Politics & Government

‘I am very angry’ – Newsom blasts fracking regulator he fired over conflict of interest claims

A day after firing the state’s top oil and gas regulator, Gov. Gavin Newsom said he’s looking into ways to reduce the state’s reliance on fossil fuels.

Newsom’s office told Natural Resources Secretary Wade Crowfoot to fire Ken Harris, the leader of the Division of Oil, Gas and Geothermal Resources, Thursday and directed Crowfoot to investigate alleged conflicts of interest among other top officials.

Newsom’s decision follows allegations by two advocacy groups, Consumer Watchdog and FracTracker, that eight regulatory officials who reported to Harris owned stock in oil companies they oversee.

The groups say a deputy director at the division owned up to $100,000 in stock at Exxon Mobil. That regulator, David Gutierrez, told The Desert Sun newspaper that he had sold his stock in the company and was trying to follow the rules.

Consumer Watchdog and FracTracker also pointed to what they characterize as a “major increase” in fracking permits during the Newsom’s first months in office. Regulators have approved 191 fracking permits this year, about twice as many as were approved in a similar timeframe last year, according to the groups.

Newsom told reporters Friday he wasn’t previously aware of the uptick in permits for fracking, the hydraulic fracturing technique for extracting oil and gas from rock that environmentalists decry as harmful.

He said he hasn’t yet been in office a full year and is still assembling a team of officials who agree with him on policy areas like fracking. Harris, who was appointed by former Gov. Jerry Brown in 2015, doesn’t share his views on the subject, Newsom said.
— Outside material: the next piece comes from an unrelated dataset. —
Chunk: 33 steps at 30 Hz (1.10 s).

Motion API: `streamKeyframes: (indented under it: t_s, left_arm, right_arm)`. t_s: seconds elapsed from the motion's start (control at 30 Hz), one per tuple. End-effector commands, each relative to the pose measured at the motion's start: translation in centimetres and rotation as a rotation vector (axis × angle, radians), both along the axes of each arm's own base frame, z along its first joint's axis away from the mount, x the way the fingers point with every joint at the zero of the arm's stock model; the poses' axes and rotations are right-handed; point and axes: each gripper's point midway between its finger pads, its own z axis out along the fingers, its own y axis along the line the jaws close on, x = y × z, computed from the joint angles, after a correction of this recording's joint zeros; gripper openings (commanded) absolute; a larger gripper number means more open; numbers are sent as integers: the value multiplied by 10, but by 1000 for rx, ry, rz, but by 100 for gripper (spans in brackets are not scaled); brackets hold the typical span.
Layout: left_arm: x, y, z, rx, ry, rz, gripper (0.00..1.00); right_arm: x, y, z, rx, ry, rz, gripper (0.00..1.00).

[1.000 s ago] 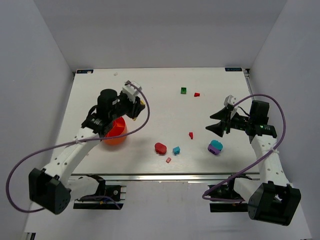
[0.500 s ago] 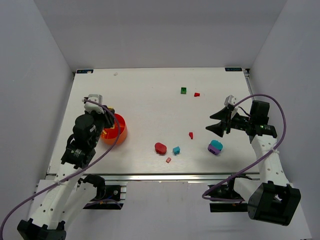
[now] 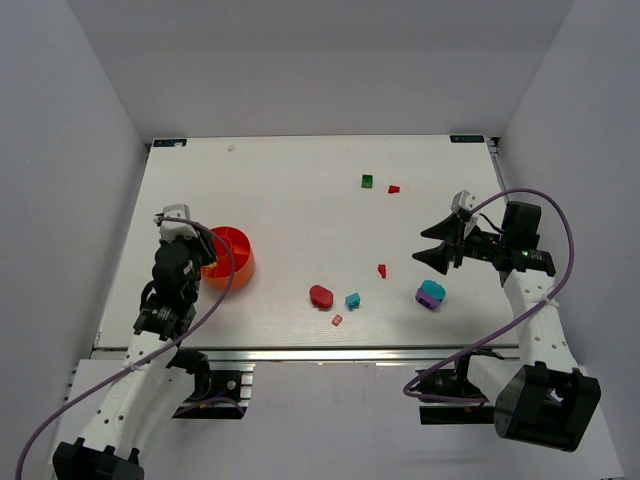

“I am very angry about the fact that they signed off on this many permits,” he said, speculating that there was an increase in permit requests because companies anticipated he would soon try to curtail the practice. “They knew exactly what was coming.”

Newsom said he looked into putting a moratorium on fracking in the state when he was first elected governor, but he’s since learned he can’t do it through executive action. He said he’s looking into other options, both through executive power and through the Legislature, to reduce the state’s reliance on fossil fuels.

He pointed to funding he approved in the state budget to study how California can transition away from fossil fuels, but said it can’t happen overnight without Californians losing jobs, seeing gas prices rise and increasing the state’s reliance on imported oil.

“I know some people want to just turn things off and not deal with the consequences,” he said. “I can’t do that.”

The California Department of Conservation, which oversees the Division of Oil, Gas and Geothermal Resources, did not immediately respond to a request for comment on the governor’s comments and his direction to fire Harris.

Senate Republican Leader Shannon Grove called Newsom’s decision “rushed” and criticized him for dismissing Harris “without completing a full and fair investigation first.”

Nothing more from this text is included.